ChatBots have been evolving for almost 3 years now. However, by 2018, ChatBots stand at a cusp, with the technology and usage, ready to take off in an exponential way; powered by AI, NLP, and Analytics. ChatBots are intended to provide end users with a Cognitive, Conversational and Customized Interface to get their job done.
Initially, building the NLP and AI was expensive and an uphill task because of the corpus of data required to train the AI algorithms on. The amount of data required to train on, to understand the intent was huge, which only some companies had access to. However, with the democratization of these technologies and data becoming more and more accessible, it became an easier task for developers and Data Scientists, to develop the Bots.
Most BOT development platforms today provide the data corpus as well as the complex Neural Network algorithms to train the data on. Platforms like the Microsoft Bot Framework goes one step ahead and provides a full framework not only for Language understanding (LUIS) but also for API integration, Cloud Integration, Chat interface integration and also publishing tools.
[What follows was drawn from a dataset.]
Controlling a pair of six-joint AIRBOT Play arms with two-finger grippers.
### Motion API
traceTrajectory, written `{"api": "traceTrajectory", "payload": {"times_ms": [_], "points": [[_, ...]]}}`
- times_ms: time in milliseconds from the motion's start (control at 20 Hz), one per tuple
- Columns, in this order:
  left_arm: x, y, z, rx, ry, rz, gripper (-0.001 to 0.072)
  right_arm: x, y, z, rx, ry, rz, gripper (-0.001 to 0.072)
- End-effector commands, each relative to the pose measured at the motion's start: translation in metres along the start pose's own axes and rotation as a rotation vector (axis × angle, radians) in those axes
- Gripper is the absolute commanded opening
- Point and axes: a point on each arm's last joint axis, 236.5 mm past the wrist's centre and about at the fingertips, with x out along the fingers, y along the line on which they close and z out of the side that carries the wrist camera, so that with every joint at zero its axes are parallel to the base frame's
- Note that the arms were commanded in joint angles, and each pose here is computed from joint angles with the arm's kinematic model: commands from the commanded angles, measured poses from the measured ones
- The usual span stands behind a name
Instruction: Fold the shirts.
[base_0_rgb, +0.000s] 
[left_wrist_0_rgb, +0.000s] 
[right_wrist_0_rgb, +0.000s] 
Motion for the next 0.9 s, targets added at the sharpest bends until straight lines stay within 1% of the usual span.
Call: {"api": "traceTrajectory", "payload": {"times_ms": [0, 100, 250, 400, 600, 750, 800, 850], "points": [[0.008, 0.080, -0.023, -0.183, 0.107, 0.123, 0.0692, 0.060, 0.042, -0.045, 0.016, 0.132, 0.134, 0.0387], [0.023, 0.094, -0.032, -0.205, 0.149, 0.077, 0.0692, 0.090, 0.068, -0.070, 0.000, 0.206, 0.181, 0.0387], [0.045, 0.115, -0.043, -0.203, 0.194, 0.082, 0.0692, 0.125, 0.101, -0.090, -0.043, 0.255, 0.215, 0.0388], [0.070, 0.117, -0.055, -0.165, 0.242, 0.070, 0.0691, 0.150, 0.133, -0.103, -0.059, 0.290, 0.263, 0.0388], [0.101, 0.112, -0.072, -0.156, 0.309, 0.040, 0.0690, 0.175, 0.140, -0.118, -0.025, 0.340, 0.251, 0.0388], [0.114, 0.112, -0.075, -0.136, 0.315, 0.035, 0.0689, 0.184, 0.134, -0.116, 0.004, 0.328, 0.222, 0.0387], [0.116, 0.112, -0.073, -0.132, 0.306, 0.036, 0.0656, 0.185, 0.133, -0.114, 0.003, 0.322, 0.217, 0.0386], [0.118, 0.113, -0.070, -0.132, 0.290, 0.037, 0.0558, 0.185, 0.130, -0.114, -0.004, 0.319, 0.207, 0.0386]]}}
Similar development frameworks are provided by DialogFlow (Google), LEX (Amazon) and Oracle. Other than this, there are numerous other platform providers as well. Some companies have developed ready-to-use and deploy ChatBots for specific Use Cases and industries.
These are then licensed to end-user organizations. This drives up the cost of implementation for these Bots. Hence, to keep cost low and provide the flexibility of developing Customizable and scalable ChatBots, its best to develop one’s own BOT using some of the grounds up platforms likes the ones that are provided by Google, Amazon, Microsoft or Oracle. This also ensures that the NLP is built on the huge corpus of data that these platforms have access to and the most innovative algorithms in AI & NLP are used. This takes away the worry of an end user about whether to use Bayesian Gradient Algorithm versus pattern matching algorithms or others, as long as the results achieved have satisfactorily accurate and serves the specific purpose for which the ChatBot has been built. It also gives great flexibility in terms of API integrations and developing richer UX/UI.
While the technology and analytics for developing ChatBots are getting more accessible, the application of ChatBots still leaves a lot to be desired. For example, most chat Bots in Banking websites are still FAQ Bots which occupy a small corner or an insignificant link in a webpage or a Mobile App. This ChatBot mostly gives answers & FAQs based on the direct queries of the Banking customer, if the customer wishes to use it. The visibility of these Bots are so low that they are hardly used.
The customer still has to go through most of the website in order to achieve what they want to do. This defeats the purpose of providing a customized and personalized experience to the customer. While most ChatBots have the capability today, they are not implemented in the right way or in a manner that utilizes their full potential. ChatBot for today’s businesses, cannot restrict itself to just providing information inside a webpage.
The whole concept has to be turned on its head, and the Website should be embedded inside the ChatBot instead of the ChatBot being inside the website. The ChatBot here obviously cannot be just an information Bot but has to be fully integrated with the backend with the core banking system so that the Bot not only can serve information but also be able to execute all Core-Banking transactions that a customer would otherwise perform on a banking website or application. This will entirely change the customer experience and bring in the “WOW” element to it. Imagine a customer who in a normal scenario would have to go through and research hundreds of links and sitemaps to be able to achieve one simple task like linking ones phone number to their checking account. Instead of that, now, the customer interacts with the chatbot first, expresses their intent and exactly gets that done, in just a few steps, all within the BOT interface. This provides true personalization for the end consumers and gives an excellent user experience; at the same time reduces the cost for the bank, in terms of time taken by the resources to service their customer. This is when ChatBot evolves, from being just an Intelligent Conversational Interface to being a Cognitive Conversational Personalized Application or Assistant. Similarly, for other domains like Travel & Transportation, ticketing systems, retail transactions, Financial Services there is a need for ChatBots to evolve from being just Intelligent Conversational interfaces to being Cognitive Personal Applications or Assistants. It also opens up the possibility for Bots to use analytics and the latest developments in speech and picture recognition lead Robotic Process Automation to be integrated into the Bots, to provide a truly seamless end consumer experience.
A necessary metamorphosis from ChatBots to Cognitive Conversational Personalized Assistants or CCPA’s.